What is required ::
Please work out how many lines in the material contain "Robotiq" and give only that figure.

[Available records]

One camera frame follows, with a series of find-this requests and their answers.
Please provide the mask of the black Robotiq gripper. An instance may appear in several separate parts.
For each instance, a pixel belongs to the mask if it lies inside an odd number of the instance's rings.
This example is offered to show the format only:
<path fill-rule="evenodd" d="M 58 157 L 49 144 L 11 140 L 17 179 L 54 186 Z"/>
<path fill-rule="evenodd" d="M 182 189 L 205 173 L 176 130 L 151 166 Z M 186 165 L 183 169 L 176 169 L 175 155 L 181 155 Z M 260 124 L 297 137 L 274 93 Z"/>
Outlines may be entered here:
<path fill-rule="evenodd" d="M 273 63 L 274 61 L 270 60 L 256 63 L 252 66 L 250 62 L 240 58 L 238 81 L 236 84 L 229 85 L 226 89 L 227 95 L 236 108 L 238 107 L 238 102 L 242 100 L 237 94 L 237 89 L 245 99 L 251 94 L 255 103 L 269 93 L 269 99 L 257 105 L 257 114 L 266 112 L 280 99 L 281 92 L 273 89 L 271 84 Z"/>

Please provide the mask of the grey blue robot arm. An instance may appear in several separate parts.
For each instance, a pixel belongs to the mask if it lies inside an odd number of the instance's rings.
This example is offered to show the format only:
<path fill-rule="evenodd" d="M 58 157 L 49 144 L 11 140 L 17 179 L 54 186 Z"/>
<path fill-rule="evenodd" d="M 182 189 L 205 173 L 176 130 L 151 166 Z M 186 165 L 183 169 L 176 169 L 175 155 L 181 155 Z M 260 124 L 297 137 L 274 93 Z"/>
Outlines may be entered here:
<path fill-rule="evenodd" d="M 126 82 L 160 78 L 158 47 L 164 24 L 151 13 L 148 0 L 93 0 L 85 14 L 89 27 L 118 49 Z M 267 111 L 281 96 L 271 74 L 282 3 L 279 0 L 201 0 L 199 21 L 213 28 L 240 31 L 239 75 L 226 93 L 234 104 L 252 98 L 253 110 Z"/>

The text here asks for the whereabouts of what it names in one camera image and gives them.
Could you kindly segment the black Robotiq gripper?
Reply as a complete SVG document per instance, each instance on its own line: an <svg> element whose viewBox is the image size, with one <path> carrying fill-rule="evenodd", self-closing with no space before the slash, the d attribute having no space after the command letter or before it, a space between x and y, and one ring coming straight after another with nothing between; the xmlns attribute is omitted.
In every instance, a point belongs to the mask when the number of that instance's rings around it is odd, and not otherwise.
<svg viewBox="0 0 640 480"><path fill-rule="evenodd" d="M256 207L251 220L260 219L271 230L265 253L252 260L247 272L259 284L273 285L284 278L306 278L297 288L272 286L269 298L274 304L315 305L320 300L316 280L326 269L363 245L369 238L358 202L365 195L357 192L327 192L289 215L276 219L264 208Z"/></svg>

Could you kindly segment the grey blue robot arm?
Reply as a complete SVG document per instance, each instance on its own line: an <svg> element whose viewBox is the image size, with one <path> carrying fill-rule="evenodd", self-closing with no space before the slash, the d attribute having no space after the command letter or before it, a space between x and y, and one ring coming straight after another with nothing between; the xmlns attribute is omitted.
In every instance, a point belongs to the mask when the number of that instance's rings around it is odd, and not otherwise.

[/Available records]

Written answer ::
2